(INSTRUCTIONS FOR THE TASK) Only one stretch of the data below is wanted: the lines from the one with "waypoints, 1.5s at" through the one with "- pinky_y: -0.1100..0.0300", repeated exactly.

(STORED DATA)

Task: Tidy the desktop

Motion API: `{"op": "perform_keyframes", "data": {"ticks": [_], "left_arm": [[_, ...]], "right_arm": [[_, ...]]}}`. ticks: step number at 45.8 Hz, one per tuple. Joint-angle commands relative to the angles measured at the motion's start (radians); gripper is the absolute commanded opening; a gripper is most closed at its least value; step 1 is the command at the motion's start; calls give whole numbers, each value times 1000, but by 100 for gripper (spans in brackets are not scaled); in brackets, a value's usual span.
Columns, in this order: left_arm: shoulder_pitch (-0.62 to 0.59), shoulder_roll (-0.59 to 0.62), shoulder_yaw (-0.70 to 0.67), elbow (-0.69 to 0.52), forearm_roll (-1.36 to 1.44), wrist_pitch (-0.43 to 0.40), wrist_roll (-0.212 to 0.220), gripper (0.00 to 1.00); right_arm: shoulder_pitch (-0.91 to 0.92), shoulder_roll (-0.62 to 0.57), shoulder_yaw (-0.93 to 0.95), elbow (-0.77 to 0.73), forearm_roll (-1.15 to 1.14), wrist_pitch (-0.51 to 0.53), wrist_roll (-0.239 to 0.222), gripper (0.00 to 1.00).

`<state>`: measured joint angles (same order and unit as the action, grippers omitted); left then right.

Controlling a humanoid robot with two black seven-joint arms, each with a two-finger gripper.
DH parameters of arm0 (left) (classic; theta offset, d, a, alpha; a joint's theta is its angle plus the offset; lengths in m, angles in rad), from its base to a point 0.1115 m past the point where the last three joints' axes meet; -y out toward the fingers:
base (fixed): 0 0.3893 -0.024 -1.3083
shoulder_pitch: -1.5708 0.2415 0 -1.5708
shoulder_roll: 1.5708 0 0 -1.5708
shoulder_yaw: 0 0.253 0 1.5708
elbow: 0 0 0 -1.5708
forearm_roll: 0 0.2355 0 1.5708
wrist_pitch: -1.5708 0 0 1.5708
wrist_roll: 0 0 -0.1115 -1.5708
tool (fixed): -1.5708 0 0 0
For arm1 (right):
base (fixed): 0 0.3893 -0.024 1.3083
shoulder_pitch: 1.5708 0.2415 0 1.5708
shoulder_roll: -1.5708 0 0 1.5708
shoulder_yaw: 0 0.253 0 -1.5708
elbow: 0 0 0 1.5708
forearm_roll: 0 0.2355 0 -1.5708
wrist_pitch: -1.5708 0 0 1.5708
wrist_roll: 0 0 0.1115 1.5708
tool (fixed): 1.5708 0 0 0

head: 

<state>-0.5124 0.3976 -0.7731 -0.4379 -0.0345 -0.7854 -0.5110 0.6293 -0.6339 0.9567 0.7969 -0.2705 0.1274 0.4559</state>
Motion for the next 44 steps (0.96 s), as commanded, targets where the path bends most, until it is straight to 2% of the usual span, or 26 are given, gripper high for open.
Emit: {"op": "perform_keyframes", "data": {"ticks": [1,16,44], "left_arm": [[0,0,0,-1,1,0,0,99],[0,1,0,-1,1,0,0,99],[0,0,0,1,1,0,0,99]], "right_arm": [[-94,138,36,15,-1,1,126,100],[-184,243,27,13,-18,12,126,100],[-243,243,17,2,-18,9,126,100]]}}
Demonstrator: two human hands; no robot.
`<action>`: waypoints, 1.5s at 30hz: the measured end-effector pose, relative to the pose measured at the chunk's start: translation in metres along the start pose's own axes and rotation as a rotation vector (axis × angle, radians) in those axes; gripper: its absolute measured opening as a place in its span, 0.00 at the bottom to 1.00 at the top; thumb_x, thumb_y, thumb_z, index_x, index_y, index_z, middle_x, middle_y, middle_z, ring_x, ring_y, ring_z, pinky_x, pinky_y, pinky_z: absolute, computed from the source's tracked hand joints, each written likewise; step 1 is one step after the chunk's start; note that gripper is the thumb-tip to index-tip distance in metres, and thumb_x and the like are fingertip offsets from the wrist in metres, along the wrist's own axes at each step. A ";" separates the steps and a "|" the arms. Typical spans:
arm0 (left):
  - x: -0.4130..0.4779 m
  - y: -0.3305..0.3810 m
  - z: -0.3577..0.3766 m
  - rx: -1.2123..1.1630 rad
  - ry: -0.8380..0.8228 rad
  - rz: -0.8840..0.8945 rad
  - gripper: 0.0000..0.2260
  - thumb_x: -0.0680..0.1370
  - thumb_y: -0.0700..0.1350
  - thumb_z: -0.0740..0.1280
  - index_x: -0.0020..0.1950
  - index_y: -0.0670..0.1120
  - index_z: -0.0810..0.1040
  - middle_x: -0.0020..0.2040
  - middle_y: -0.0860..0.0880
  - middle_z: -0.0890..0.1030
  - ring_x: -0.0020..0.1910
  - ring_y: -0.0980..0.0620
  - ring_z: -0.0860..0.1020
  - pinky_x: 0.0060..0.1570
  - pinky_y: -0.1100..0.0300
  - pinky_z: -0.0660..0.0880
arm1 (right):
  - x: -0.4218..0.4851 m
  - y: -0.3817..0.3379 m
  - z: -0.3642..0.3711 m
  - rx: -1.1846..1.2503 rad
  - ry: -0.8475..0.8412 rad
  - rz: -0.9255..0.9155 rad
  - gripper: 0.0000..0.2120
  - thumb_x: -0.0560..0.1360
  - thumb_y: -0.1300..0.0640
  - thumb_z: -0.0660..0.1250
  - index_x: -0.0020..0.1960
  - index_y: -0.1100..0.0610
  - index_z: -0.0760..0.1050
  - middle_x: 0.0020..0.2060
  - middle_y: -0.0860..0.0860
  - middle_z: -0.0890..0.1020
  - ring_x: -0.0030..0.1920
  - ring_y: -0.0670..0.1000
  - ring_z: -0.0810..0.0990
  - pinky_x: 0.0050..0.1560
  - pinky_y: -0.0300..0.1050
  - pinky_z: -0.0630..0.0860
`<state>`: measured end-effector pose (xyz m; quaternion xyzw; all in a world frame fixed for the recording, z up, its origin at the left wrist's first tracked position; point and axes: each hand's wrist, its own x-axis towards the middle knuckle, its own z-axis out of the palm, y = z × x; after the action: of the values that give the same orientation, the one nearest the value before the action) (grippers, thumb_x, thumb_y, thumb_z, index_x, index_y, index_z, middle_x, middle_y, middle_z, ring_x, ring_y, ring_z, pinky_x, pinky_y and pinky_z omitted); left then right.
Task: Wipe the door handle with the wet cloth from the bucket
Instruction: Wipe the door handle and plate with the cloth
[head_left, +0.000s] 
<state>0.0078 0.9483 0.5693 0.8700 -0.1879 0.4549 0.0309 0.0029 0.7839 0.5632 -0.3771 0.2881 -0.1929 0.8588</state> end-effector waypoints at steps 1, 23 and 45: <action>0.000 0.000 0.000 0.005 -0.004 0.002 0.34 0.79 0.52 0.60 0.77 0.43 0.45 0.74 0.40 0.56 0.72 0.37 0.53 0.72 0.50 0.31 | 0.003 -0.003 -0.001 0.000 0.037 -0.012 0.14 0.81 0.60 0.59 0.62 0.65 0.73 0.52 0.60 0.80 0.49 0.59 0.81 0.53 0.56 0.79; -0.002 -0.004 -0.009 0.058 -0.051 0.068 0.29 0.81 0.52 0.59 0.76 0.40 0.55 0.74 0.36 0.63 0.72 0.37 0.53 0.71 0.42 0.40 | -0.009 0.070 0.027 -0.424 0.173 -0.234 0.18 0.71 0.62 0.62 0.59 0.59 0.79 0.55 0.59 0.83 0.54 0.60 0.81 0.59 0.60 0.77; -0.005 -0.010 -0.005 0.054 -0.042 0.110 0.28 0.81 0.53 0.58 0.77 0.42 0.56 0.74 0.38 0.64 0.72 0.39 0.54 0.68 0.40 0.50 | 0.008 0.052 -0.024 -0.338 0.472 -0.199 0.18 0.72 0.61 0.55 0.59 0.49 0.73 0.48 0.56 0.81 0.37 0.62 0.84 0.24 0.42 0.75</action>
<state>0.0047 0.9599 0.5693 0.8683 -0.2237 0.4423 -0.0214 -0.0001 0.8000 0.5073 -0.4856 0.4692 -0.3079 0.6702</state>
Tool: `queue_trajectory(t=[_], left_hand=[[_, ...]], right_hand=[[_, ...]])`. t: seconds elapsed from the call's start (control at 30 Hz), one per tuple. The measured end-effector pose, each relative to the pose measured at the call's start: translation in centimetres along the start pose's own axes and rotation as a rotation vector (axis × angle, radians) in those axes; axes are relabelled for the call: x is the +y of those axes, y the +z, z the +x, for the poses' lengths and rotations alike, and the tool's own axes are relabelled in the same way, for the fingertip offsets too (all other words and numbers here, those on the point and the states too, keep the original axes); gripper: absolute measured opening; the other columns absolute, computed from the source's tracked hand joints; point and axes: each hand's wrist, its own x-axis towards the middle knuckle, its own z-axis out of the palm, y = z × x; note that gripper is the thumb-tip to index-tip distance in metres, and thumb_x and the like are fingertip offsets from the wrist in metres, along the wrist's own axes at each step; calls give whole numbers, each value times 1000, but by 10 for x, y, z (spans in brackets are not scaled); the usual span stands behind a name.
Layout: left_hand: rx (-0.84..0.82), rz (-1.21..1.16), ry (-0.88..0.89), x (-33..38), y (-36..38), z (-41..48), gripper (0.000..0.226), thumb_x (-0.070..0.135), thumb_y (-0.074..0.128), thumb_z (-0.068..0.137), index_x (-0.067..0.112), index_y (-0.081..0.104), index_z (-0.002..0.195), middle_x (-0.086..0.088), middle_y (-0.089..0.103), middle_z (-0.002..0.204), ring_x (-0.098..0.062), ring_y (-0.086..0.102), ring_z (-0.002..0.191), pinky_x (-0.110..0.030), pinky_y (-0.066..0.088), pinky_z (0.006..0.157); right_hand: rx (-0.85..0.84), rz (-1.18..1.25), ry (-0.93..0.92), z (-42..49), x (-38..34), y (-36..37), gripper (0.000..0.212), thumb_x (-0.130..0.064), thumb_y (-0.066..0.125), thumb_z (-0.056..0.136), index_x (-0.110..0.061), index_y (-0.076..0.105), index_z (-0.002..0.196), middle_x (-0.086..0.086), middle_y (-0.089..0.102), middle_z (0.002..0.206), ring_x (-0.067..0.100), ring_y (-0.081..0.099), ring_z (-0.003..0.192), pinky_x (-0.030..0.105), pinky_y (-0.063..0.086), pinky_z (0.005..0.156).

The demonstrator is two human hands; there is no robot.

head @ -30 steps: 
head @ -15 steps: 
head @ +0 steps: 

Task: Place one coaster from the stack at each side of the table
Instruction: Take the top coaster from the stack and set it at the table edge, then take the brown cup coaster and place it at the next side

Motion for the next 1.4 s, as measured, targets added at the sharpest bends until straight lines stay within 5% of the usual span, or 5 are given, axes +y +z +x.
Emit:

(REPLY)
`<action>`: waypoints, 1.5s at 30hz: the measured end-effector pose, relative to the pose measured at the chunk's start: translation in metres along the start pose's own axes and rotation as a rotation vector (axis × angle, radians) in those axes; gripper: its absolute measured opening as a place in its span, 0.00 at the bottom to 1.00 at the top; thumb_x, thumb_y, thumb_z, index_x, index_y, index_z, middle_x, middle_y, middle_z, ring_x, ring_y, ring_z, pinky_x, pinky_y, pinky_z: absolute, computed from the source's tracked hand joints, each written likewise; step 1 is one step after the chunk's start; note that gripper is the thumb-tip to index-tip distance in metres, and thumb_x and the like are fingertip offsets from the wrist in metres, along the wrist's own axes at each step. A ";" separates the steps and a "|" the arms. Typical spans:
arm0 (left):
  - x: -0.4130..0.4779 m
  - y: -0.3305..0.3810 m
  - z: -0.3577..0.3766 m
  - rx: -1.2123..1.1630 rad
  - ry: -0.8380..0.8228 rad
  - rz: -0.8840..0.8945 rad
  - gripper: 0.0000..0.2260
  - thumb_x: -0.0680..0.1370
  - thumb_y: -0.0700..0.1350
  - thumb_z: -0.0740..0.1280
  - index_x: -0.0020..0.1950
  - index_y: -0.0670..0.1120
  - index_z: -0.0810..0.1040
  - middle_x: -0.0020..0.2040
  - middle_y: -0.0860..0.0880
  - middle_z: -0.0890..0.1030
  - ring_x: -0.0020..0.1910
  - ring_y: -0.0980..0.0620
  - ring_z: -0.0860..0.1020
  - pinky_x: 0.0060..0.1570
  - pinky_y: -0.1100..0.0300

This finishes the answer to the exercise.